[Problem]: Word for word, copy out the data below, omitting pictures.

[Collected material]:

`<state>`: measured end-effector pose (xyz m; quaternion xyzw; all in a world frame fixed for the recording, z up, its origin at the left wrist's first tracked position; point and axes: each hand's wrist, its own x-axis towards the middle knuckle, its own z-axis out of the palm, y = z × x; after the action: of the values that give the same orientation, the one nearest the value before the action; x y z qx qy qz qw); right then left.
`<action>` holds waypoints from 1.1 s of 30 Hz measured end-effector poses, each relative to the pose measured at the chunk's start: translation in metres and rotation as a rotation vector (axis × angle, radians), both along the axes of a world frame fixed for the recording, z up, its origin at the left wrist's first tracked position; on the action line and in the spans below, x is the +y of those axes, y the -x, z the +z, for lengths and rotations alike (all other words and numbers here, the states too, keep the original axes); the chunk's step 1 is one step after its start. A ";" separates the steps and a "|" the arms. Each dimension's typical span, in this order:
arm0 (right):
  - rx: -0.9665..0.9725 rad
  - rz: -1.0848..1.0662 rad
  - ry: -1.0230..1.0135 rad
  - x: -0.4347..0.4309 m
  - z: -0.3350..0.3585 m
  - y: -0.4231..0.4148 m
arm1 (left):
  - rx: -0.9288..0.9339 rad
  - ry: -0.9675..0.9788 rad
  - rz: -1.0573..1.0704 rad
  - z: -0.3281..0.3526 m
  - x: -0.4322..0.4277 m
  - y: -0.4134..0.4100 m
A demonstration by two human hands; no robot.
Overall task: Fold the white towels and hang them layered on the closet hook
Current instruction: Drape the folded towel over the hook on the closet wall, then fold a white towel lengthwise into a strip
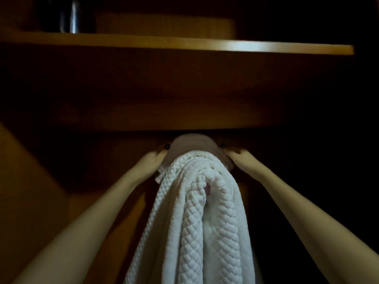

[Solution]:
`<state>`: measured end-effector pose (xyz m; quaternion xyzw; all in a world frame fixed for the recording, z up, its origin at the left wrist's first tracked position; point and axes: each hand's wrist, its own x-axis towards the middle knuckle, its own z-axis out of the palm, y = z × x; after the action: of the values that give the same orientation, the one nearest the value before the action; x y z qx qy qz qw); right then left.
`<action>` holds waypoints from 1.1 s of 30 Hz measured end-effector poses, each relative to the pose measured at the chunk's start: translation in metres and rotation as a rotation vector (axis × angle, radians), both along the axes of a world frame fixed for the recording, z up, its origin at the left wrist's first tracked position; on the action line and in the spans below, x is the +y of those axes, y the -x, z the +z, for lengths and rotations alike (all other words and numbers here, the states too, keep the original axes); the chunk's step 1 is one step after its start. A ";" separates the steps and a "|" the arms. Each dimension's typical span, in this order:
arm0 (right):
  - rx: -0.9665..0.9725 rad
  - rz: -1.0848..1.0662 rad
  - ry: -1.0230..1.0135 rad
  - x: -0.4347..0.4309 m
  - z: -0.3350..0.3585 m
  - y: -0.4231..0.4148 m
arm1 (left):
  - rx: -0.9288..0.9339 rad
  - ry: -0.9675..0.9788 rad
  - rz: -1.0573..1.0704 rad
  - z: -0.3281..0.3526 m
  - x: -0.4322..0.4277 m
  - y: -0.4134..0.4100 m
A demonstration by two human hands; no robot.
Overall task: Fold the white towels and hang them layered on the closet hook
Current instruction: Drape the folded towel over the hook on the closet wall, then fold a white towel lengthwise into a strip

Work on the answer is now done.